Eshâb-ı kiramdan Muâz bin Cebel hazretleri de şöyle naklediyor:

“Resulullah efendimiz bir gün elimden tuttu. Birkaç adım yürüdükten sonra;

(Ya Muâz! Takva üzere ol. Hep doğru söyle. Ahdine sadık ol. Emanete hıyanet etme. Yetimlere merhamet et. Komşunun hakkını gözet. Kimseye kızma. Hep tatlı konuş. Her Müslümana selam ver. İmamın lazım olduğunu bil. Kur’ân-ı kerimin yolu olan fıkıh bilgilerini öğren ve bu bilgilerden ayrılma. Her işinde ahireti düşün. Hesap gününe hazırlan. Dünyaya gönül bağlama. Hep güzel, faydalı işler yap! Hiçbir Müslümanı kötüleme. Yalancı şahitlik yapma. Doğru sözü kabul eyle. İmâm-ı âdile, isyan etme. Yeryüzünde fesat çıkarma. Her zaman Allahı zikret, hatırla. Gizli günahlara gizli tövbe et. Aşikâr, açıkça işlenen günahlara aşikâr, açıkça tövbe et!) buyurdu.”

Sual: İslam âlimlerinin kitaplarında bildirilen nasihatlerin kaynağı, hep âyet-i kerime ve hadis-i şerifler midir?

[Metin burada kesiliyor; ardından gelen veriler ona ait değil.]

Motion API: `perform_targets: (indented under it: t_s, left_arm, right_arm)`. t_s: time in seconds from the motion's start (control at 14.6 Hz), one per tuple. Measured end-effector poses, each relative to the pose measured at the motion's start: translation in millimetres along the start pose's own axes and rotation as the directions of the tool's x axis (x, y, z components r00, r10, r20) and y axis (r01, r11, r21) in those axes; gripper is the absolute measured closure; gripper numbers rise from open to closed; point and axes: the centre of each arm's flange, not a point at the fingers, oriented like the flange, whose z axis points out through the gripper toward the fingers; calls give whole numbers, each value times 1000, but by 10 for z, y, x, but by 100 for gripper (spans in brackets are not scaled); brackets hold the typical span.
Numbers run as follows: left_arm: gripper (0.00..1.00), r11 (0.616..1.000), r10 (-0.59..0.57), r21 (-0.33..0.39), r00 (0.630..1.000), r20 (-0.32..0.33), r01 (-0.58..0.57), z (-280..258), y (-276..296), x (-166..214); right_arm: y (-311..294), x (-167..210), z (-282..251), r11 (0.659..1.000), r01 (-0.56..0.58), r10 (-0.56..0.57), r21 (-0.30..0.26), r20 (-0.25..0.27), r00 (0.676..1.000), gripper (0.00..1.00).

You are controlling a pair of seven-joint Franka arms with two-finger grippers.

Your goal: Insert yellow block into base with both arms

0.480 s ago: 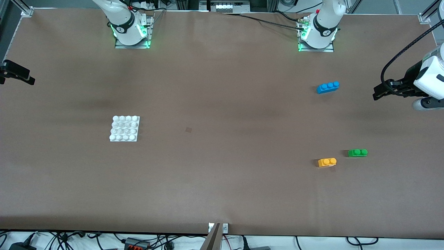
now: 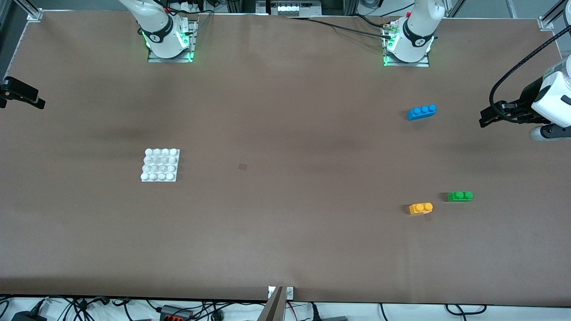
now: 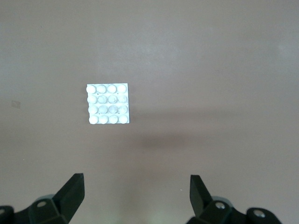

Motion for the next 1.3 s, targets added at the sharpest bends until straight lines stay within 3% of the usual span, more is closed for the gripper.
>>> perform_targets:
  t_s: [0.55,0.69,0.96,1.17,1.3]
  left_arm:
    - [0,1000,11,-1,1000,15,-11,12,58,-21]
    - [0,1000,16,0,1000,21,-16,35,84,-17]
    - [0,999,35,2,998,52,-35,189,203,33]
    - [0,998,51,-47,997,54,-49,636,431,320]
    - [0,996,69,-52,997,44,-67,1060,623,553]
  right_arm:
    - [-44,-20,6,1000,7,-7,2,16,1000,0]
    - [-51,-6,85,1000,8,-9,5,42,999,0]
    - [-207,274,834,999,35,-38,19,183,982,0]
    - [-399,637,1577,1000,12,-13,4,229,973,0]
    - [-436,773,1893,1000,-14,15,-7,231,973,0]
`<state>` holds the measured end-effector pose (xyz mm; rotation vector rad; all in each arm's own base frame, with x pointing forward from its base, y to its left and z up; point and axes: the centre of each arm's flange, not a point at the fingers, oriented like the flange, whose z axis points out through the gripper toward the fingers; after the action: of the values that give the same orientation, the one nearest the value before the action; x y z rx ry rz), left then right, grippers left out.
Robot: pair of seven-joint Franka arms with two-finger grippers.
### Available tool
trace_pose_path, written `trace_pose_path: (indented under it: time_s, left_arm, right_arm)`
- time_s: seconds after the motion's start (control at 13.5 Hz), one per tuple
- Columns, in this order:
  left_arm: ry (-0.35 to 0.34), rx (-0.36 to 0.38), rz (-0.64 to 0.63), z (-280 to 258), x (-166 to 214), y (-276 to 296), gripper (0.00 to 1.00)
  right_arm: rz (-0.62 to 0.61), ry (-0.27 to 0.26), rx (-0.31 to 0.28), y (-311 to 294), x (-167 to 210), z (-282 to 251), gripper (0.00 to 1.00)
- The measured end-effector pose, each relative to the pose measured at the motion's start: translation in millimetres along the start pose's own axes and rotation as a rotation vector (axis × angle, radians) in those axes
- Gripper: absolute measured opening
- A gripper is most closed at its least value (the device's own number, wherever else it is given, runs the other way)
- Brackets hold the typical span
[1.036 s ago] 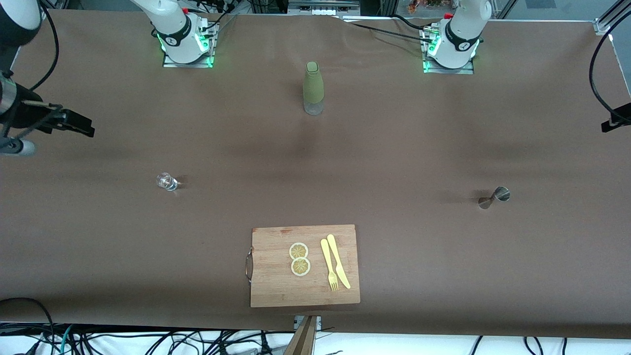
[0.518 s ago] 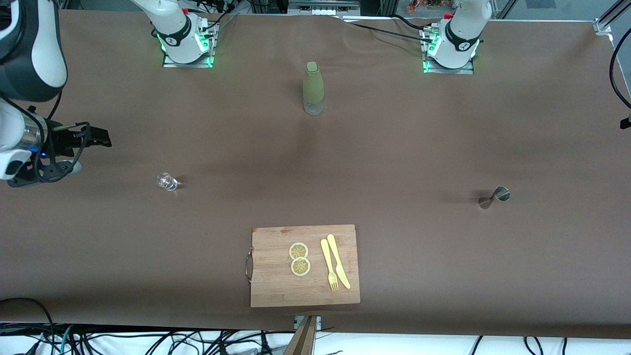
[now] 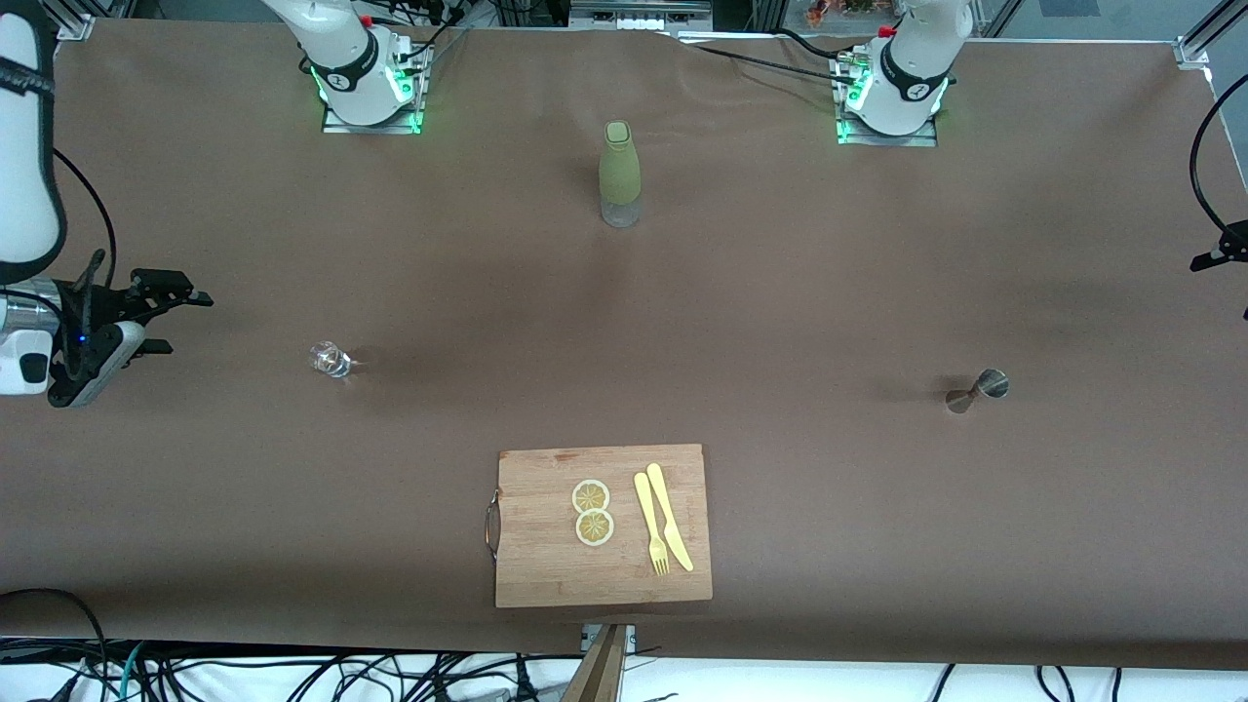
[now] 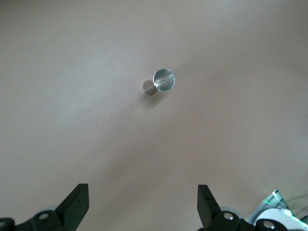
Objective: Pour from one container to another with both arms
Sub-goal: 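Reach the right gripper to the beaker while the left gripper reaches the jigger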
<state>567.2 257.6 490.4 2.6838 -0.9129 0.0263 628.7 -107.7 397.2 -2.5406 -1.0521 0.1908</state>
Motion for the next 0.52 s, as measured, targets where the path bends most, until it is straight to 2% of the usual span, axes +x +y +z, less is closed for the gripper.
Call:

Cevap: İmâm-ı Gazâlî hazretleri, kendisinden nasihat isteyen bir talebesine hitaben buyuruyor ki:

“Allahü teâlâ, sana uzun ömürler verip, ömrünü ibadetle ve Onun gösterdiği yolda gitmekle geçirmek nasib eylesin! Bütün nasihatler Peygamber efendimizden alınmıştır. Ondan gelmeyen nasihatler fayda vermez. Peygamber efendimizin dünyaya yayılan nasihatlerinden biri de şudur:

(Allahü teâlânın, bir kuluna rahmet etmeyeceğine, ona gadab ve azab edeceğine alamet, dünyaya ve âhirete faydası olmayan şeylerle meşgul olması, zamanlarını lüzumsuz şeylerle öldürmesidir. Bir kimsenin ömründen bir saati, Allahü teâlânın beğenmediği bir şeyde geçerse, ne kadar çok pişman olsa, üzülse yeridir. Bir kimse kırk yaşını geçtiği hâlde onun hayırlı işleri, yani sevapları, kötü işlerinden, yani günahlarından ziyade olmadı ise, Cehenneme hazırlansın.)

Bu hadis-i şerifin manasını iyi anlayanlara, bu nasihat yetişir.”